Beijing doesn’t impose its political worldview on the target state, is politically adaptable, and has a high threshold for violence. In Myanmar, for instance, Beijing quickly adjusted to the post February-coup realities including the loss of an assiduously cultivated ally in Aung San Suu Kyi, and attacks on its factories by protesters. Instead of opting for negotiations, it doubled down its support for the junta.
In Afghanistan, this means, Beijing will accept the Taliban’s rise, even if it occurs using force and is led by the Haqqanis. Till the time China-centric militants are neutralised, and Chinese material interests – limited and unprofitable for now – don’t come under attack, Beijing will not be deterred.

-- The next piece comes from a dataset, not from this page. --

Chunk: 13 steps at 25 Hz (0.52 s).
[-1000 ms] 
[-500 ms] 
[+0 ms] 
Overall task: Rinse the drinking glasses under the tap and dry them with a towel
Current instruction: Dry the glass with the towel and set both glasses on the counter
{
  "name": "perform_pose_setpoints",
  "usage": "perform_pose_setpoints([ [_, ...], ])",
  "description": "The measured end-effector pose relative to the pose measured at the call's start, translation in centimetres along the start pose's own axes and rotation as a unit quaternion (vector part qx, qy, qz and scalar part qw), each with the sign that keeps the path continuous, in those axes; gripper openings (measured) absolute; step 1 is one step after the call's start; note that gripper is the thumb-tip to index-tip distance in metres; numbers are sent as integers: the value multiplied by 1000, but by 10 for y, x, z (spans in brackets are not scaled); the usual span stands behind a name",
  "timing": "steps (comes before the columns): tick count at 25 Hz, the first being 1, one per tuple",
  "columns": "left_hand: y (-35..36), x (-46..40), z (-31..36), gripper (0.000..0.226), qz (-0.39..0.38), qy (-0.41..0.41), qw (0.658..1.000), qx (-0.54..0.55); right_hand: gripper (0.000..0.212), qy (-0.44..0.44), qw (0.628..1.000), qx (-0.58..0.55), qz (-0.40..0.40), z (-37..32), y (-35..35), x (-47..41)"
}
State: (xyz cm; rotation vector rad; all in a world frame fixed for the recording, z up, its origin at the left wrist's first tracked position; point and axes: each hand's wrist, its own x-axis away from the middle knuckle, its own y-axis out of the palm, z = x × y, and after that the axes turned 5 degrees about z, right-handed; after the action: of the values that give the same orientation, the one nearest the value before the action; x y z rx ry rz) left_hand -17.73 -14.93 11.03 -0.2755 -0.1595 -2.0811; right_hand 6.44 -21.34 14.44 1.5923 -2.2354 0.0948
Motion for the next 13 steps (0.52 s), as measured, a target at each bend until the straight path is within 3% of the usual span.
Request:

To reposition itself in this situation, India needs to urgently act on three simultaneous fronts.
One, apart from coordinating with the US and Quad allies, India must intensify engagement with Iran. India needs a regional land bridge to Afghanistan, and the only feasible option is via Chabahar or Bandar Abbas. If reports are accurate, the commander of Iran’s Quds Force, Esmail Qaani, was recently in Afghanistan strengthening wartime alliances and exploring new ones within and outside the Taliban.
Iran’s tormented relations with the US and embrace with China notwithstanding, Tehran (similar to Moscow) is opposed to a Pakistan-controlled, Sunni-dominated, Taliban-led Islamic emirate in Kabul. Though the 2016 arrest of Kulbhushan Jadhav from Iran under unclear circumstances is a complicating factor in this space, India and Iran have more convergence than divergence on Afghanistan.
Two, maintain the momentum of engagement with allies in Kabul and reassure them of continuous diplomatic, military and financial support. The last thing India wants to be seen is pulling a “Bagram exit” in Afghan eyes. Despite the closure of Jalalabad and Herat consulates, India is not rushing to shut down its consulates in Mazar-e-Sharif and Kandahar. Continuing presence on the ground will be critical for India to maintain direct contact with all stakeholders.
In this context, it is helpful that India has taken a decision to cautiously engage with the Taliban. This is not an exercise in taking sides. But if India is serious about limiting Chinese influence in Afghanistan, and ensuring a balance between Kabul and Islamabad, it has no choice but to engage with the Taliban.
Finally, India should try and use the backchannel with Pakistan to assess and reshape the latter’s threshold for Indian presence in Afghanistan. Pakistani NSA Moeed Yusuf’s claim of the backchannel being dead is inaccurate. Chaperoned by Abu Dhabi, the backchannel is active, and needed to prevent both sides from sleepwalking into a deeper crisis.
To be certain, Pakistan’s neuralgic fears about India’s presence in Afghanistan makes it difficult to reach such an understanding. But it’s not impossible. Pakistan is worried about blowback and may not be able to contain the Taliban’s desire for a stable relationship with New Delhi. This offers India some space for manoeuvre in the weeks to come.
Views expressed above are the author’s own.